Oil fell further below US$59 a barrel on Wednesday as a larger-than-expected rise in US crude stocks offset a likely Opec output cut.
US light crude for November eased 41 cents to US$58.52 a barrel by 1537 GMT, adding to losses of US$1.01 the previous session. London Brent crude fell 47 cents to US$60.47.
US crude stocks rose 5.1 million barrels last week, the Energy Information Administration said, surpassing analysts expectations for a 1.3 million barrel increase.
Domestic distillate stocks, which include heating oil, fell a larger-than-expected 4.5 million barrels, while petrol dropped 5.2 million barrels.
"We have a bigger-than-expected rise in crude stocks and a much larger-than-expected draw in all products," said Tom Bentz of BNP Paribas. "I'm thinking the market is going to hold. We have an Opec meeting tomorrow."
Ministers from the Organisation of the Petroleum Exporting Countries will meet in Qatar on Thursday to clear a deal to remove 1 million barrels from daily output in an attempt to stem oil's drop from a high of US$78.40 in July.
Kuwait's energy minister said some hawkish Opec oil ministers were pushing for an even deeper output reduction.
"They feel that one million may not have any impact on oil prices.

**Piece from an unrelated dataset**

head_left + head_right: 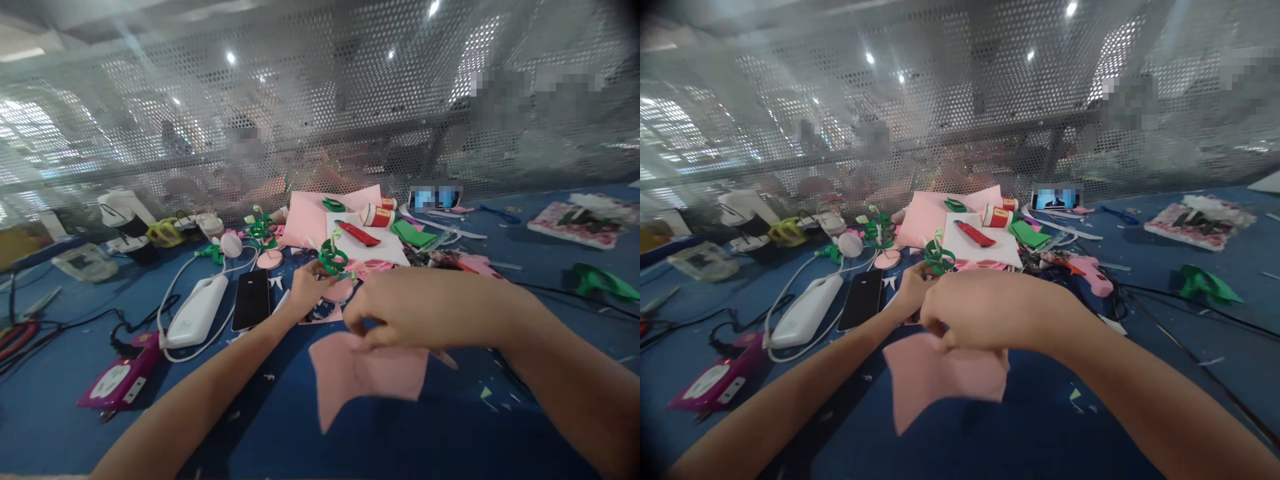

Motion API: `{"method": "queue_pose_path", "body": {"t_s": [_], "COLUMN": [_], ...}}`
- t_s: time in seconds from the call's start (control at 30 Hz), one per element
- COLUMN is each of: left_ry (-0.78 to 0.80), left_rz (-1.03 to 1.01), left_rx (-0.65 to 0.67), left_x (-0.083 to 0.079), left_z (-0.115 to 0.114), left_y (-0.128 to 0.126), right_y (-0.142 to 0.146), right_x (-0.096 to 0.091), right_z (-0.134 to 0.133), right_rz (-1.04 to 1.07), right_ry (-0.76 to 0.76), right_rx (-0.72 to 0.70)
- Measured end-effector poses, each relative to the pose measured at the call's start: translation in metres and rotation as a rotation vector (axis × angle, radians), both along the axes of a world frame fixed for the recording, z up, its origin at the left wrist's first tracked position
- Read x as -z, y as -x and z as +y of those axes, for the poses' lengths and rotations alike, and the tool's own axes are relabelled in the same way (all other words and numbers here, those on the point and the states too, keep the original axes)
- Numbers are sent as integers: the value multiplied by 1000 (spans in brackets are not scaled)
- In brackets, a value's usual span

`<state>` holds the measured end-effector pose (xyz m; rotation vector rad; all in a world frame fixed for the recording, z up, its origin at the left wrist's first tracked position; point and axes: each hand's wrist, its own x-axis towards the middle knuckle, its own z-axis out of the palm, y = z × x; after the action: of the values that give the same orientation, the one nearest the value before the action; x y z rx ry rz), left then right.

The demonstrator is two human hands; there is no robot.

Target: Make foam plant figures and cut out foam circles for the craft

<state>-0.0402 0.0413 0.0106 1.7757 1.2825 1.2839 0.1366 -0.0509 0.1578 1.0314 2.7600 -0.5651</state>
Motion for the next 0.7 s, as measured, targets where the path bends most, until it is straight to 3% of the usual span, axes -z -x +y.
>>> {"method": "queue_pose_path", "body": {"t_s": [0.13, 0.2, 0.3, 0.37, 0.47, 0.53, 0.63, 0.7], "left_ry": [21, 29, 19, 18, 27, 27, 22, 24], "left_rz": [0, 1, -2, -17, -29, -17, -11, -20], "left_rx": [13, 19, 23, 34, 45, 48, 41, 6], "left_x": [1, 1, 0, 1, 3, 2, 0, 0], "left_z": [1, 1, 1, 2, 2, 2, 0, 1], "left_y": [1, 1, 2, 2, 2, 2, 1, 1], "right_y": [0, 0, 2, 2, 1, 1, 3, 4], "right_x": [-1, -3, -4, -3, -2, -2, -3, -3], "right_z": [3, 2, -1, 0, 2, 2, -2, -2], "right_rz": [-161, -110, 51, 31, -85, -51, 80, 70], "right_ry": [-415, -277, 133, 41, -296, -209, 119, 24], "right_rx": [290, 203, -127, -38, 311, 228, -123, -75]}}
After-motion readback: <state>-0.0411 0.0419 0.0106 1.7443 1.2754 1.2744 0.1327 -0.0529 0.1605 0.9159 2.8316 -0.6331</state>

That's the thinking of some, I feel this thinking is there, we'll see it when we meet," Sheikh Ali al-Jarrah al-Sabah told Reuters in an interview.
Opec member Venezuela made a second cut in its oil production this month, slicing a further 50,000 bpd from its output this week after a cut of the same amount on Oct. 1, a senior official with state oil firm PDVSA told Reuters.
Venezuela and Nigeria have led efforts to trim production and halt a rapid decline in oil prices, which hit a 2006-low of US$57.22 a barrel last week.
The group is divided on whether it should cut the output from actual production of roughly 27.5 million barrels per day (bpd) or from its nominal 28 million-bpd ceiling, a disagreement analysts say has hurt Opec's credibility.
"Everyone is taking a wait-and-see attitude with Opec," said Olivier Jakob of Petromatrix. "They could have a one million barrel cut on paper, but in reality it could be smaller than that."